Pelaksanaan Sistem Tanam Paksa banyak menyimpang dari ketentuan pokok dan cenderung mengadakan eksploitasi agraris yang semaksimal mungkin. Oleh karena itu, Sistem Tanam Paksa mengakibatkan penderitaan bagi rakyat pedesaan di Pulau Jawa. Adapun penderitaan bangsa Indonesia akibat pelaksanaan sistem Tanam Paksa diantaranya:
a. Rakyat makin miskin karena sebagian tanah dan tenaganya harus disumbangkan secara cuma-cuma kepada Belanda.
b. Sawah dan ladang menjadi terlantar karena kewajiban kerja paksa yang berkepanjangan mengakibatkan penghasilan menurun.
c. Beban rakyat makin berat karena harus menyerahkan sebagian tanah dan hasil panen, membayar pajak, mengikuti kerja rodi, serta menanggung risiko apabila panen gagal.
d. Akibat bermacam-macam beban, menimbulkan tekanan fisik dan mental yang berkepanjangan.
e. Bahaya kelaparan dan wabah penyakit timbul di mana-mana sehingga angka kematian meningkat drastis. Bahaya kelaparan yang menimbulkan korban jiwa terjadi di daerah Cirebon (1843), Demak (1849), dan Grobogan (1850). Kejadian itu telah mengakibatkan penurunan jumlah penduduk secara drastis. Di Demak jumlah penduduknya yang semula 336.000 jiwa turun sampai dengan 120.000 jiwa, di Grobogan dari 89.500 turun sampai dengan 9.000 jiwa. Demikian pula yang terjadi di daerah-daerah lain, penyakit busung lapar (hongerudeem) merajalela.
f. Rakyat Indonesia mengenal berbagai jenis tanaman eksport.
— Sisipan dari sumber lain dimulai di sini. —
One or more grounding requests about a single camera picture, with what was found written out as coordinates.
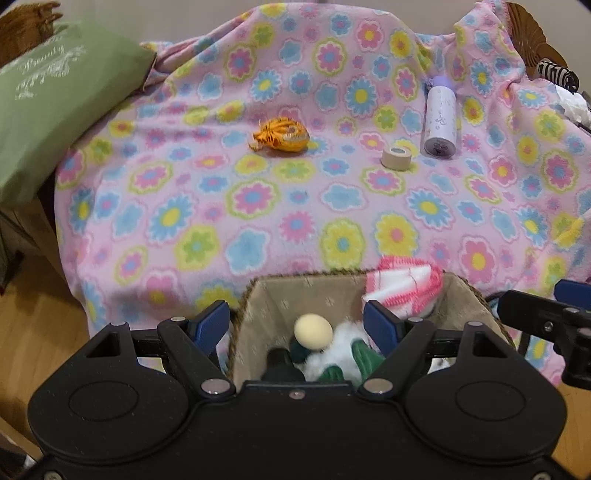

Bagi Belanda sistem Tanam Paksa memberikan keuntungan yang luar biasa, yaitu :
a. Mendatangkan keuntungan dan kemakmuran rakyat Belanda.
b. Dapat melunasi hutang-hutang Belanda.
c. Penerimaan pendapatan melebihi anggaran belanja
d. Memenuhi kas Belanda yang semula kosong
e. Berhasil membangun kota Amsterdam sebagai sebagai pusat perdagangan dunia.
f. Perdagangan Belanda berjalan pesat......

0 Response to "Pelaksanaan Sistim Tanam Paksa oleh Kolonial Hindia Belanda di Indonesia"

Related Posts Plugin for WordPress, Blogger...
Klik salah satu Link di Bawah ini, untuk menutup BANNER ini...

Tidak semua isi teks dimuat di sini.